__Problem requirements__
Copy each entry below verbatim. Skip the pictures.

============================================================

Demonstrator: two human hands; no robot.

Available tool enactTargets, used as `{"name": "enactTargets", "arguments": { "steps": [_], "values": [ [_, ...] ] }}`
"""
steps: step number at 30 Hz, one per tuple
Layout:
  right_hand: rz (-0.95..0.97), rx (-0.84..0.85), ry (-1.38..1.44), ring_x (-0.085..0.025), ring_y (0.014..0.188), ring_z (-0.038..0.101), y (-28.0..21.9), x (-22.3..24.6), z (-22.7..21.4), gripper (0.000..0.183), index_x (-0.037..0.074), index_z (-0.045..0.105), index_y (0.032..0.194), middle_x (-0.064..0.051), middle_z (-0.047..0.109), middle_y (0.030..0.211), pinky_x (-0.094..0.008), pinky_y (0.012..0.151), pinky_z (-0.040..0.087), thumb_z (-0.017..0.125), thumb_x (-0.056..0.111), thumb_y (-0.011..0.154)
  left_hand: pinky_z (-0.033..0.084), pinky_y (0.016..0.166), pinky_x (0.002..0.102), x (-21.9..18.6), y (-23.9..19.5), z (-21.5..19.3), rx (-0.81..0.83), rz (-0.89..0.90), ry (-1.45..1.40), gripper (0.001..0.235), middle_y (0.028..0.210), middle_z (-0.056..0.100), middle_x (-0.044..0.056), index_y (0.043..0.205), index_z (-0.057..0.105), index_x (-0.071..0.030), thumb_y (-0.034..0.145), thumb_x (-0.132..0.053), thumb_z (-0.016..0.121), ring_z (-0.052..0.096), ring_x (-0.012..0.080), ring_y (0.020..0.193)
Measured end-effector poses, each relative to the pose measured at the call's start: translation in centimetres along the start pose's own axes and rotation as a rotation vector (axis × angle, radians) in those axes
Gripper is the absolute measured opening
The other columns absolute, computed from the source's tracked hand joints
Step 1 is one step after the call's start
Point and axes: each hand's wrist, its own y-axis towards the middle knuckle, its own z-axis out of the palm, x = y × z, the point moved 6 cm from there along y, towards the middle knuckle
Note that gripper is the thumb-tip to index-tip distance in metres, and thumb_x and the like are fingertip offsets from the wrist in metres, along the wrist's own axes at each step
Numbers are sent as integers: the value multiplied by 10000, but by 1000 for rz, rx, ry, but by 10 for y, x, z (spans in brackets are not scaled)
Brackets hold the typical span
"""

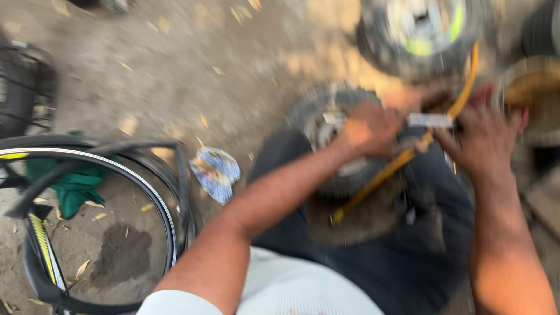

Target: The person is repairing a small tire by using a metal bar to pry the tire bead away from the rim. They repeatedly insert the bar between the tire and rim, lever it to create separation, and rotate the tire to work around the circumference.

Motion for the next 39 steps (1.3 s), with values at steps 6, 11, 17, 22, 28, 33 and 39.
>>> {"name": "enactTargets", "arguments": {
  "steps": [6,11,17,22,28,33,39],
  "values": [
    [-159,-184,242,-232,1045,583,-22,64,-17,235,160,648,962,3,582,950,-415,915,387,801,254,810,548,701,443,2,-34,19,-11,6,-340,644,826,732,110,1139,675,-95,953,-708,605,718,275,775],
    [-281,-158,312,-228,1012,570,3,96,-53,295,152,704,1022,13,576,912,-429,947,373,873,320,847,595,704,334,90,-67,-23,-349,119,-1114,423,1021,735,101,1260,639,-31,1217,-407,450,719,192,832],
    [-220,-195,398,-231,872,624,31,100,-59,168,125,742,971,-25,644,890,-387,789,427,860,185,867,522,463,248,207,-166,47,-550,-740,-1372,452,795,723,53,1017,669,-59,1104,-415,405,637,91,559],
    [-150,-284,448,-233,846,642,47,98,-51,175,74,694,973,-44,651,880,-358,741,469,839,148,909,495,603,242,209,-181,81,-544,-697,-1151,257,796,686,37,973,667,-39,1080,-264,608,602,86,668],
    [-115,-385,314,-251,787,641,57,100,-42,155,75,717,940,-33,651,849,-354,685,474,828,183,950,537,682,330,200,-170,57,-495,-593,-770,179,803,681,56,928,667,-28,995,-190,703,640,139,711],
    [-120,-374,396,-261,771,665,49,86,-34,150,66,727,991,-54,674,841,-364,680,492,806,193,994,536,680,360,184,-168,48,-485,-533,-628,137,849,685,88,888,659,-38,934,-135,743,664,200,727],
    [56,-42,377,-282,766,690,50,58,-10,322,81,712,853,-96,702,843,-413,688,508,894,342,900,522,685,430,183,-163,52,-482,-476,-493,153,854,666,146,898,663,-23,891,-127,774,672,292,746]
  ]
}}
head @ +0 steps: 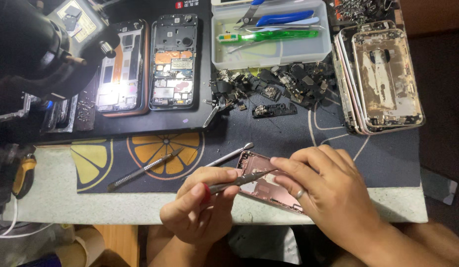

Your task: The person disassembles a pink smartphone using a precision knife, tweezers, and a screwdriver. They remove small internal components and place them on the work mat. The person continues to pry and unscrew parts of the phone's frame.

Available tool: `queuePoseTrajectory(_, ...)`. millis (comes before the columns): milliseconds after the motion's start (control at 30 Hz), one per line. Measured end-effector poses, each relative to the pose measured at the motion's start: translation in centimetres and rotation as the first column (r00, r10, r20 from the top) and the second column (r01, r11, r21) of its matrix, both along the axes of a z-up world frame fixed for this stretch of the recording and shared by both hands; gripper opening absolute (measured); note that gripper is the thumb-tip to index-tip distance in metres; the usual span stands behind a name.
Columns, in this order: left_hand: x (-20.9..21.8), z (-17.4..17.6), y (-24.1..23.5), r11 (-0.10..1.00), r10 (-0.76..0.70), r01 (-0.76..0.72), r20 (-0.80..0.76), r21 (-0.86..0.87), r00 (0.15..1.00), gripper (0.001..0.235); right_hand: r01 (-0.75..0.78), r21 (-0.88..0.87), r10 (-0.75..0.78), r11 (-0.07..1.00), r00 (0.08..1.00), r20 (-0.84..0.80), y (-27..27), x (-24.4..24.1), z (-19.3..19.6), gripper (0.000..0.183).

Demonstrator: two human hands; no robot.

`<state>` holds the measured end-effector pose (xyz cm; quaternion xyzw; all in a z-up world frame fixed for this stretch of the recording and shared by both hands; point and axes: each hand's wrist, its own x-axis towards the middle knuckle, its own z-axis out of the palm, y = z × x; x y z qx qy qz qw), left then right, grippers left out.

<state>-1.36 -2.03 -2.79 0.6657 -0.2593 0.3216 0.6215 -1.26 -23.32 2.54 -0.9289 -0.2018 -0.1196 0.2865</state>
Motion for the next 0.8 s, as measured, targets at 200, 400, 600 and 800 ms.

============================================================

__Output__
Demonstrator: two human hands; no robot.

Available tool enactTargets, used as `{"name": "enactTargets", "arguments": { "steps": [_], "values": [ [_, ...] ] }}`
"""
steps: step number at 30 Hz, one per tuple
Layout:
  right_hand: rz (-0.95..0.97), rx (-0.84..0.85), ry (-1.38..1.44), ring_x (-0.085..0.025), ring_y (0.014..0.188), ring_z (-0.038..0.101), y (-28.0..21.9), x (-22.3..24.6), z (-22.7..21.4), gripper (0.000..0.183), index_x (-0.037..0.074), index_z (-0.045..0.105), index_y (0.032..0.194), middle_x (-0.064..0.051), middle_z (-0.047..0.109), middle_y (0.030..0.211), pinky_x (-0.094..0.008), pinky_y (0.012..0.151), pinky_z (-0.040..0.087), thumb_z (-0.017..0.125), thumb_x (-0.056..0.111), thumb_y (-0.011..0.154)
  left_hand: pinky_z (-0.033..0.084), pinky_y (0.016..0.166), pinky_x (0.002..0.102), x (-21.9..18.6), y (-23.9..19.5), z (-21.5..19.3), rx (-0.81..0.83), rz (-0.89..0.90), ry (-1.45..1.40), gripper (0.001..0.235), middle_y (0.028..0.210), middle_z (-0.056..0.100), middle_x (-0.044..0.056), index_y (0.043..0.205), index_z (-0.057..0.105), index_x (-0.071..0.030), thumb_y (-0.034..0.145), thumb_x (-0.132..0.053), thumb_z (-0.016..0.121), ring_z (-0.052..0.096), ring_x (-0.012..0.080), ring_y (0.020..0.193)
Measured end-effector poses, each relative to the pose measured at the call's start: translation in centimetres along the start pose's own axes and rotation as a rotation vector (axis × angle, radians) in those axes
Gripper is the absolute measured opening
The other columns absolute, computed from the source's tracked hand joints
Step 1 is one step after the call's start
Point and axes: each hand's wrist, its own y-axis towards the middle knuckle, its own z-axis out of the palm, x = y × z, the point moved 6 cm from there along y, towards the middle knuckle
Note that gripper is the thumb-tip to index-tip distance in metres, and thumb_x and the like are fingertip offsets from the wrist in metres, along the wrist's own axes at each step
Numbers are sent as integers: the value multiplied by 10000, but by 1000 for rz, rx, ry, but by 10 for y, x, z (spans in brackets are not scaled)
Brackets hold the typical span
"""


Target: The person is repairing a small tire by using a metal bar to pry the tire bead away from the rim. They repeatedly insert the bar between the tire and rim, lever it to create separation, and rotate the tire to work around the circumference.

Motion for the next 39 steps (1.3 s), with values at steps 6, 11, 17, 22, 28, 33 and 39.
>>> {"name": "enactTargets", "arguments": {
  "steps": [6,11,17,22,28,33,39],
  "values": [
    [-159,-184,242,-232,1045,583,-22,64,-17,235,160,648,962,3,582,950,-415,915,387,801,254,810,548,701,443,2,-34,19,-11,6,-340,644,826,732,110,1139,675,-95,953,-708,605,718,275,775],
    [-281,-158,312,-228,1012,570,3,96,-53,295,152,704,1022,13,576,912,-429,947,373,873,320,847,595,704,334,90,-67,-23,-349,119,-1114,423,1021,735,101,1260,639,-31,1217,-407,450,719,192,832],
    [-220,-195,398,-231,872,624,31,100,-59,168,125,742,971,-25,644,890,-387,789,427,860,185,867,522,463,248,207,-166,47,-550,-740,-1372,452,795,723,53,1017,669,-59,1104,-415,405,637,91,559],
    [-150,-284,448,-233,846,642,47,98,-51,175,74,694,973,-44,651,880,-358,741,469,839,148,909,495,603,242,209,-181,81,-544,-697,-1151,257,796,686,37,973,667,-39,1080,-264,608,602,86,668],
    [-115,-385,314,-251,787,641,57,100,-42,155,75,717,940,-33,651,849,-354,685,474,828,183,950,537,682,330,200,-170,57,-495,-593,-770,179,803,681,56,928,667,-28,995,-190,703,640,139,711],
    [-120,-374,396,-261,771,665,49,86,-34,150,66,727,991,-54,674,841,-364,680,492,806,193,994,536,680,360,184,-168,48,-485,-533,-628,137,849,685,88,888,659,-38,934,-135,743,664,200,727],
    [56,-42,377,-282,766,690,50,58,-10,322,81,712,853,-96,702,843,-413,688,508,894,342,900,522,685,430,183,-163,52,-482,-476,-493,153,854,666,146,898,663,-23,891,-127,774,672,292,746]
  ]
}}
head @ +0 steps: 

Your task: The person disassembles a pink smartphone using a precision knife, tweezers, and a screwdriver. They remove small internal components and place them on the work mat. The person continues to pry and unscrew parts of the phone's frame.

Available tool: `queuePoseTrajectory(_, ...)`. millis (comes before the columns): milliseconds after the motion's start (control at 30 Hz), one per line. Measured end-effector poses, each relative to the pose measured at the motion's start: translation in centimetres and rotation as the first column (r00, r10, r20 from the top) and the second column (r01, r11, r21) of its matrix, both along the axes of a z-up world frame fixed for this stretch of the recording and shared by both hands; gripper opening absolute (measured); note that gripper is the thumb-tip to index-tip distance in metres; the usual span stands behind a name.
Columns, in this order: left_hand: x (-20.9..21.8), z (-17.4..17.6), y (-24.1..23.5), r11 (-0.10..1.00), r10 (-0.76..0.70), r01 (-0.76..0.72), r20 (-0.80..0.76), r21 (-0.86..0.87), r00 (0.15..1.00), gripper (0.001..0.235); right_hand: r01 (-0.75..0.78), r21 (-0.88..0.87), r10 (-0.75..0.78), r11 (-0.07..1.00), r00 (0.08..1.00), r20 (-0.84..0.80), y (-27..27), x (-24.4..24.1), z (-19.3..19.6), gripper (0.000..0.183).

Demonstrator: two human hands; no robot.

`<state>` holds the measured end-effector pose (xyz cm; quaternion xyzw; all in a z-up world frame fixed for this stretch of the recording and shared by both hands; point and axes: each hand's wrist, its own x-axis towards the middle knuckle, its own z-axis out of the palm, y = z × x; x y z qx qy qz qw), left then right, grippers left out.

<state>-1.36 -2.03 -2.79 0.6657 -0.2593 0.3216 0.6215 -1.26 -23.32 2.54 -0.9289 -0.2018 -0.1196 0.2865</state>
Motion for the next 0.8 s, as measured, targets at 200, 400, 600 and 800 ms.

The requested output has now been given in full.